The rage crystallized into a deadly calm. They thought they'd killed an Alpha. Buried him like trash. Mistake. Huge mistake. They'd see what crawled out of their shallow grave.

They'd smell the fear when the Hunter became the hunted.

First step: find a phone. Warn the pack. They'd have felt the… disruption. The sudden silence in the bond, followed by the violent resurgence as I clawed my way back. Sara… Erica… they'd be frantic.

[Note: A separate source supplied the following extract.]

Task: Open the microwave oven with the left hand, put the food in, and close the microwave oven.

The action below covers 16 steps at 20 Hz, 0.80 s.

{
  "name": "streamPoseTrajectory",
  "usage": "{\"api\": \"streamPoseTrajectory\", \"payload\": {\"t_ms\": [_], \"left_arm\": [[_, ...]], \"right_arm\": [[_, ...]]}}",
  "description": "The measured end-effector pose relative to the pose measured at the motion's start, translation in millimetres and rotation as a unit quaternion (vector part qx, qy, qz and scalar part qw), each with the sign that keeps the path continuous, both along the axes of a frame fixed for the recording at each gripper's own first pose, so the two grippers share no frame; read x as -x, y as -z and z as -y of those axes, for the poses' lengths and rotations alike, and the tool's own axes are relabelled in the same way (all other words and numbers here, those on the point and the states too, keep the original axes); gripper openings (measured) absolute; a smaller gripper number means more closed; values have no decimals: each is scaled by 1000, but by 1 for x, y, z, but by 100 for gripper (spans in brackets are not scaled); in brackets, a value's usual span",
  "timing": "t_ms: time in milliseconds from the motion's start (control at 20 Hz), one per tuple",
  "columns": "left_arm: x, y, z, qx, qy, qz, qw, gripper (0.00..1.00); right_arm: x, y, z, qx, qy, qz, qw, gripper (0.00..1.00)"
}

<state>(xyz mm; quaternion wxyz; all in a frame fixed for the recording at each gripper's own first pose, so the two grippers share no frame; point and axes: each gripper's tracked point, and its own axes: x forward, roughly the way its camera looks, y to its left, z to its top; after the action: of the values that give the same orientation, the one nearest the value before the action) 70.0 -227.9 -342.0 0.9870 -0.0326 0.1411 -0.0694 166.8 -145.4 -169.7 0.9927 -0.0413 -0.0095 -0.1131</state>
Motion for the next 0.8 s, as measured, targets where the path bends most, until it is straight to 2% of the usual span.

And Melissa… the image of her worried face flashed in my mind, adding another layer of fury. Kate had touched my pack. My town.

Time to go home. Time to make the Argents regret the day they decided burying me was an option.

------------------

About an hour later,

The scent of damp earth, my own congealed blood, and Kate's lingering perfume clung to me like a shroud. Rage wasn't just an emotion; it was a living thing coiling in my gut, sharpening my senses until the rustle of a leaf a hundred yards away sounded like thunder. The cool night air did nothing to soothe the inferno inside. They'd shot me. Buried me. Stolen from me. And they thought it was over.

Fools.

My first priority was communication. My pack would be tearing Beacon Hills apart by now. That chilling void in the bond when the sniper round hit… they'd have felt it like a physical blow. Sara's sharp gasp, Erica's instinctive snarl echoing faintly across the miles – the memory alone tightened my jaw. I needed to reassure them, warn them, and then unleash hell.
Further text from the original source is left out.